Our short list included the 5 men and women discussed in the article, Jindal, Pawlenty, Sanford, Pence, and Hutchison. Also the following were, in our eyes, possible choices:Mitt Romney (R), Charlie Crist (R-FL), Rob Portman (R-OH), Haley Barbour (R-MS), Condoleezza Rice (R), Joe Lieberman (I-CN), Jim DeMint (R-SC), Fred Thompson (R), and Marsha Blackburn (R-TN)

Recently a list of 5 front runners was named by the campaign. Lieberman, Crist, Blackburn, Barbor and Pawlenty are there. Our list seems to be dead on here, we not only have all 5 the campaign has listed but we included the hot names like Condi that seem to pop up weekly reguardless of how much she denies.

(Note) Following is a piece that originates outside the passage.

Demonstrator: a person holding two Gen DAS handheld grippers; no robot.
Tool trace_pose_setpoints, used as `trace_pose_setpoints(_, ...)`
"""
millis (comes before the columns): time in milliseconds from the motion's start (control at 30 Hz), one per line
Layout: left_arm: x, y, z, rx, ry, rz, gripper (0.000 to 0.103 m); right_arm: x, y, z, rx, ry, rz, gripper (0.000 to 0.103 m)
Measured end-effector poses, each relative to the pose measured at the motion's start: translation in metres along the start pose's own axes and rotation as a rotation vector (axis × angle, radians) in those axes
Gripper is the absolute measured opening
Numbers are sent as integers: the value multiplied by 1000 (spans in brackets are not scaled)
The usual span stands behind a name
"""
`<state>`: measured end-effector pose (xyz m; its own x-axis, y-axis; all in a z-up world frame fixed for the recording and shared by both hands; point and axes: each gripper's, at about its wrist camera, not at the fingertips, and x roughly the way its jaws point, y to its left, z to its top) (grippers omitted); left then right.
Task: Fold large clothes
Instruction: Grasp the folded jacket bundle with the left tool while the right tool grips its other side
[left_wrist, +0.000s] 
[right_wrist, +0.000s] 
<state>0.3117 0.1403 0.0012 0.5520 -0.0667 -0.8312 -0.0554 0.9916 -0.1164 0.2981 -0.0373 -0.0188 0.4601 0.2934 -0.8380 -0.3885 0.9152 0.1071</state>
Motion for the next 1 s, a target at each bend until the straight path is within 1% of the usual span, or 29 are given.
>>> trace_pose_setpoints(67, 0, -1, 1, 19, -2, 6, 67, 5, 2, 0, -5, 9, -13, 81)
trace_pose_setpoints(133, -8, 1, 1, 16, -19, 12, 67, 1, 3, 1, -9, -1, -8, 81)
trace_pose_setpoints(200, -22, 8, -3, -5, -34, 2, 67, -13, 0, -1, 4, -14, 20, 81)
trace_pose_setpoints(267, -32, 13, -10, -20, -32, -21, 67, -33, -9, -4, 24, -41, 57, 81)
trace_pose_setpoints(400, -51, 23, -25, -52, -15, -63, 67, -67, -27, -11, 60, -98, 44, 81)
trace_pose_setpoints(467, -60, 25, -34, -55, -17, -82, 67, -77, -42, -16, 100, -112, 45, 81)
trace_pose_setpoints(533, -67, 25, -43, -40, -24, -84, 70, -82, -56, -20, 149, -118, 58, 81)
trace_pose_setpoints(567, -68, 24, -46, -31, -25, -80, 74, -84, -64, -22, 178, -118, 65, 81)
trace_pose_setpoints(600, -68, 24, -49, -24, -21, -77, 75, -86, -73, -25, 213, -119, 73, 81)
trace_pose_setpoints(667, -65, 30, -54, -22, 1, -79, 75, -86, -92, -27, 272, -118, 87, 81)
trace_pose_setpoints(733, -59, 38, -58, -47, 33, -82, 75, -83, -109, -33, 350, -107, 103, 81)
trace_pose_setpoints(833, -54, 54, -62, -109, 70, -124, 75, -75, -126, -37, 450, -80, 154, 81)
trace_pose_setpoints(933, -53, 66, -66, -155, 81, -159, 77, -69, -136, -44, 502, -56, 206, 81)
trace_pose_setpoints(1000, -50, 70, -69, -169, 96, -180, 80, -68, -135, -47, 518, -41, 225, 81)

Of course no one will admit they want it. Some dance gracefully around the question, like either Ms. Rice or Mrs. Hutchison, saying they do not want the position when asked. Others laugh off the question, as Mr. Jindal did, saying “He’s not going to ask me.” while modest it isn’t a no.

It will continue to all be speculation and guessing until the man himself decides.

1 Comment | Tags: Opinion

20 April 2008 - 14:01Ben Stein - the Right’s Michael Moore

by Patrick Flanagan

Some of the Frontier staff, along with some College Republicans, went to see Ben Stein’s new big screen documentary “Expelled: No Intelligence Allowed”.  In case you haven’t heard, the film is about intelligent design and whether or not it is a valid scientific theory.  Honestly, I went into the theater hoping for myths about evolution to be debunked, for scientific hypotheses generated by intelligent design, for significant holes in the evolutionary theory.  I was sorely disappointed (but rather entertained, I should add) by a parade of fluffy interviews, Ben Stein wandering around various cities, and scathingly atheistic evolution advocates, all juxtaposed with footage from Nazi and communist Germany.

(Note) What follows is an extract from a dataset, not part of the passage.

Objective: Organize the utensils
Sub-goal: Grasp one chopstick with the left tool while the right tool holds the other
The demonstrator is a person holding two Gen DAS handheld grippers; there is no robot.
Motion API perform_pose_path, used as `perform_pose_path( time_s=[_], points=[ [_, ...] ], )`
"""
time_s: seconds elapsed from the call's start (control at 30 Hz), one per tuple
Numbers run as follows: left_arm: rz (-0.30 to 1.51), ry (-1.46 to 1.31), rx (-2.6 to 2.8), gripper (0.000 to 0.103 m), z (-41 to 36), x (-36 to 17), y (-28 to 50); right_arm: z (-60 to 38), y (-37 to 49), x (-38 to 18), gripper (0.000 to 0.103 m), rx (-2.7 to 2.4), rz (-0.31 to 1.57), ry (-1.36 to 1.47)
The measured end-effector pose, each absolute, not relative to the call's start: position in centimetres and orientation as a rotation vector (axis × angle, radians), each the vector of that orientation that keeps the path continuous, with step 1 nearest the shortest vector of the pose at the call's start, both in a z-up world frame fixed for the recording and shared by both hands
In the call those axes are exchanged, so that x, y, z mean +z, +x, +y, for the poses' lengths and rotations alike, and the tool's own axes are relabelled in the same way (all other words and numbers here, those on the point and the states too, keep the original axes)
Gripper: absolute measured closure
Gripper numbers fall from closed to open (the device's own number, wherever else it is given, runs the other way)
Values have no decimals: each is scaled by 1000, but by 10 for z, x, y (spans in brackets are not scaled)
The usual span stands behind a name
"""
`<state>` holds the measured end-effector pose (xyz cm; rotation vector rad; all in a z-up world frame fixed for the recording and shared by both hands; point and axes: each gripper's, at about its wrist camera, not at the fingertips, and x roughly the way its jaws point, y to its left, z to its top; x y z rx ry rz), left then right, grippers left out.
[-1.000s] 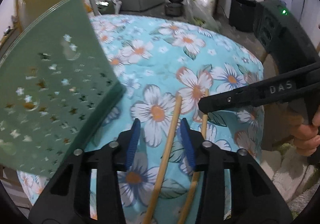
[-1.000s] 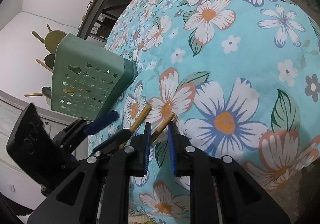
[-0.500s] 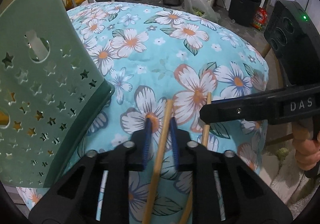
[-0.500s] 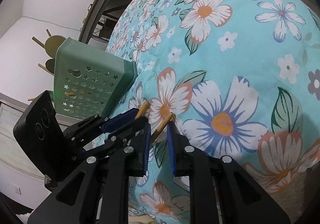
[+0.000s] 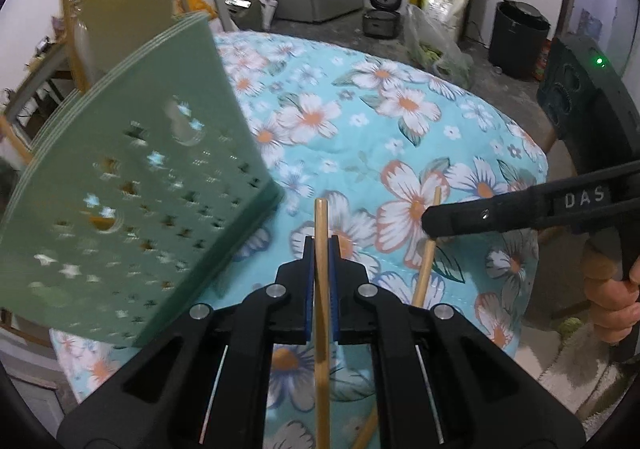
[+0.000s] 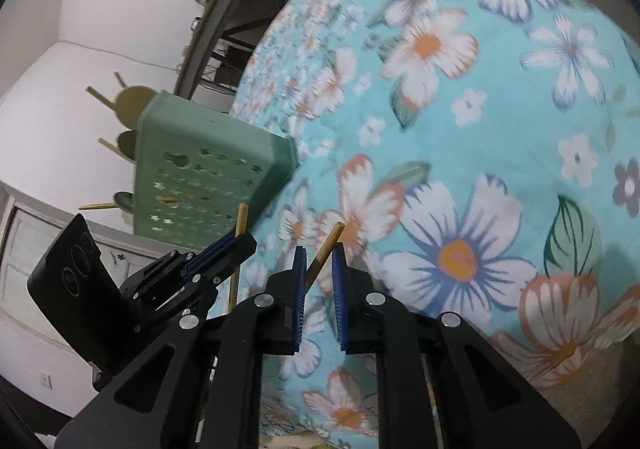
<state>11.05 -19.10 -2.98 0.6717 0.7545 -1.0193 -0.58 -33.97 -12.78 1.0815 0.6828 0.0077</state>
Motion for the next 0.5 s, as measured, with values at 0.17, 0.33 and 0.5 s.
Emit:
perform_pose_path(
  time_s=[0.17,0.33,0.5],
  points=[
    [704,678,-967,97,-177,-14,105,-337,-8,-106,91,7,647,1014],
    [674,670,-942,97,-165,1,103,-330,-8,-84,92,5,622,941],
    [643,665,-919,97,-156,13,101,-322,-5,-62,92,1,593,869]
  ],
)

To be fair, Ben Stein had a point.  His claim that anybody who even mentions intelligent design in the scientific community is instantly ridiculed and ostracized is probably true.  Science should be about challenging authority, breaking theories down to make them better.  Most of the people he interviewed said that intelligent designers had some very valid issues with evolutionary theory.

Unfortunately, I never saw nor heard from these “valid issues”, only some very weak, non-arguments that have already been raised, debated on, and settled. Anybody who has read a little bit of literature on evolution will find the arguments presented to be ridiculous.  Ben Stein’s incredulity at “DNA riding on the backs of crystals” was laughable, the intelligent design scientists’ claim that evolution could not construct new species was simply ignorant.

The rest of the movie was riddled with propaganda.  A large chunk of time was devoted to Ben Stein visiting a holocaust memorial.  Wait, what?  What does that have to do with evolution?  His point was that Hitler was a firm believer in Darwinism, and therefore Darwinists are Nazis.  Clips of interviews with evolutionary scientists were interspliced with clips of Nazis murdering Jews.  Planned Parenthood was portrayed as a neo-Nazi eugenics movement.  Does all this remind you of something?  Or perhaps, someone?

Yes, Michael Moore, the liberals’ own “documentary” maker, notorious for his non-arguments and skewing of facts.  Moore has been criticized for bad facts, poor taste, and downright misconstruing of quotations.  Stein is now just as guilty.  In “Expelled”, he quotes from Darwin’s “Descent of Man”, using the quotation to imply that Darwin was suggesting Hitler-like breeding of the human race.  Stein stops right there, but Darwin goes on to say that mankind’s sympathy is “the noblest part of our nature”, and if we were ever to participate in the kind of breeding he just described, it would be an act of “overwhelming … evil”.

“Expelled” is an entertaining watch, I’ll admit that.  I had a good time chuckling at the absurdities of the movie, and at the very least it made me think about the issues again.  My opinion of Mr. Stein has been lowered some, but hey, the Republican’s can have their own Moore if they want.